**Problem description**.
Give back every line of the data below exactly.
Top of Dataset records
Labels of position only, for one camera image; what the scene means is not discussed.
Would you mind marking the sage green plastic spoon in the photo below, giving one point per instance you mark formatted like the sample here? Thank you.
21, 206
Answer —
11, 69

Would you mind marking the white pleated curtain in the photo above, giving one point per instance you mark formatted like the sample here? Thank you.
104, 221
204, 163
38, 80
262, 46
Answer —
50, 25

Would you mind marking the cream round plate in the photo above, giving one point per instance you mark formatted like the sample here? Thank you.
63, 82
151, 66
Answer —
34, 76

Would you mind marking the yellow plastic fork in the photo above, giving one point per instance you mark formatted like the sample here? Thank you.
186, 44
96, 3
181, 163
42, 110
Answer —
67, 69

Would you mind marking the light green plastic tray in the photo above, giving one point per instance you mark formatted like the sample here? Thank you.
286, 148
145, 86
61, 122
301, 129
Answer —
Bottom of Dataset records
**Finished task**.
Labels of position only, for one camera image; what the scene means is not discussed.
Would you mind marking the sage green plastic spoon in the photo below, giving one point per instance you mark formatted like the sample here? Thank you.
21, 206
Answer —
11, 69

Would you mind marking the white pleated curtain in the photo above, giving one point per instance you mark formatted like the sample here? Thank you.
104, 221
204, 163
38, 80
262, 46
Answer —
50, 25

Would you mind marking the cream round plate in the photo above, giving one point per instance you mark formatted like the sample here? Thank you.
63, 82
151, 66
Answer —
34, 76

Would you mind marking the yellow plastic fork in the photo above, giving one point per instance you mark formatted like the sample here? Thank you.
186, 44
96, 3
181, 163
42, 110
Answer —
67, 69

Would you mind marking the light green plastic tray in the photo above, giving one point per instance you mark formatted like the sample here? Thank you.
286, 148
145, 86
61, 122
301, 129
Answer —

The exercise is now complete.